[Sécheresse] Marie Aubert, préfète de la Dordogne, a présenté la déclinaison départementale du plan Casi (Climat, adaptation, sécheresse, incendies). Une aide de 2,87 M€ échoie à la Dordogne.
« L’objectif, aujourd’hui, est d’être réactif car la situation de gestion de crise est déjà là. » Par là, la préfète, Marie Aubert, soulignait, vendredi 11 septembre, toute l’urgence qui préside à la répartition de l’aide du plan Casi (Climat, adaptation, sécheresse, incendies), à destination des agriculteurs. Annoncé à plus d’un milliard d’euros au niveau national, il représente une enveloppe de 37,3 millions d’euros (M€) pour la Nouvelle-Aquitaine. La répartition par départements a déjà été décidée. La Dordogne touchera ainsi 11 % de cette enveloppe, soit 2,87 M€.
Les cinq épisodes de canicule qui ont sévi en Dordogne depuis le mois de mai et l’absence de pluie ont touché avec une égale dureté l’ensemble de la vingtaine de ses filières. La diversité de ces dernières ainsi que le nombre de jours de canicule subi par la Dordogne justifient qu’elle soit la seconde la mieux lotie en matière d’aides (juste derrière le Lot-et-Garonne et ex aequo avec les Deux-Sèvres). « L’objectif est désormais d’aller vite dans la distribution de cette enveloppe. Nous avons bon espoir que, dès la semaine prochaine, nous ayons établi les critères de répartition pour pouvoir distribuer les montants dès octobre« , avance la préfète, qui précise que « cette aide forfaitaire sera plafonnée à 10 000 € par exploitation« .
Un principe devrait guider les discussions entre la préfecture, la DDT (direction départementale des territoires), les syndicats agricoles ainsi que la Chambre d’agriculture : « ne pas aller sur un saupoudrage qui serait inefficace, mais faire en sorte que ces montants viennent en complément des dispositifs existants tels que l’ISN (indemnisation de solidarité nationale). Des agriculteurs tels que les fraisiculteurs ou les maraîchers, qui ne bénéficient pas de l’ISN, pourront ainsi être aidés.«
Jusqu’à 80 % de pertes
Dans le plan Casi, la simplification des procédures ISN pour accélérer les versements a également été annoncée.

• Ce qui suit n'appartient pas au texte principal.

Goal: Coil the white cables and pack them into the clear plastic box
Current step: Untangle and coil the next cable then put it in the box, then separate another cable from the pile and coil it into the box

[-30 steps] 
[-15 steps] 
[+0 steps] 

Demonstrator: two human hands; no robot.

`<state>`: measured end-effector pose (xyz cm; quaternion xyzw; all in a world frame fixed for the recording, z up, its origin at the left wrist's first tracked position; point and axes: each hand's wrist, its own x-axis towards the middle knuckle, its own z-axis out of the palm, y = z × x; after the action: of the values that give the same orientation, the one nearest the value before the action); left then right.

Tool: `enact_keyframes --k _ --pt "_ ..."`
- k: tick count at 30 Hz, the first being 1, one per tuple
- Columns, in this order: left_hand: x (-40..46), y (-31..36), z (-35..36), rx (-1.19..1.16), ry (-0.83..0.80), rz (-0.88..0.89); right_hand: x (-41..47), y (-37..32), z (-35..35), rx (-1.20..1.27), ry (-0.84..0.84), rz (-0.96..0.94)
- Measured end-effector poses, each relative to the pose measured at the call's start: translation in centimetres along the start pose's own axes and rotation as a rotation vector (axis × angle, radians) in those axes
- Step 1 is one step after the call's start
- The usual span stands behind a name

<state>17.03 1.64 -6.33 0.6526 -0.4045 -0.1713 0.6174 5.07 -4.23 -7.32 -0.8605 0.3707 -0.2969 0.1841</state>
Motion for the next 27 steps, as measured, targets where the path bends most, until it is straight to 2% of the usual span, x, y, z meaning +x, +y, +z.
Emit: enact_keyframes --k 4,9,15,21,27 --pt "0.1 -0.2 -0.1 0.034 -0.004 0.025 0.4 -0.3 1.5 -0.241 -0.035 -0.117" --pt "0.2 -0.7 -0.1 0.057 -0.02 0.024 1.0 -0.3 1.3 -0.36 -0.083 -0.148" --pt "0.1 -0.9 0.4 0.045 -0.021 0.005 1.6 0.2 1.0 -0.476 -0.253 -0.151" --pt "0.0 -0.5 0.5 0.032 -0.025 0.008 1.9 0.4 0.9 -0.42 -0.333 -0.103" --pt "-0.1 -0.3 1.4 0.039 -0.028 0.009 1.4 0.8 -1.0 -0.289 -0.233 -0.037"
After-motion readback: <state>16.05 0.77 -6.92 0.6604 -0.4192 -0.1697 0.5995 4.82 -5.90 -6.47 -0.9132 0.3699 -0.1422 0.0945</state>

« Le but, encore une fois, est d’aller vite pour renseigner les bilans afin de tout faire passer en commission nationale, début octobre. Les seules filières dont nous aurons les chiffres début novembre sont la viticulture et la châtaigne« , souligne Christophe Leyssène, directeur départemental des territoires de la Dordogne.
Si, vendredi 11 septembre, la préfète qualifiait les échanges de « sereins« , chaque filière aura à cœur de défendre ses intérêts. Au niveau des prairies, les agriculteurs accusent des pertes de fourrage d’en moyenne 45 %. En céréales d’hiver, les taux oscillent entre – 15 % et – 20 % alors qu’en céréales de printemps, les taux explosent entre – 50 % et – 60 %. Enfin, en arboriculture, cela varie de – 30 % à – 80 % selon les cultures. Les chiffres sont à consolider mais en viticulture, on pressent des taux de pertes autour de 50 % pour les rouges et 30 % pour les blancs.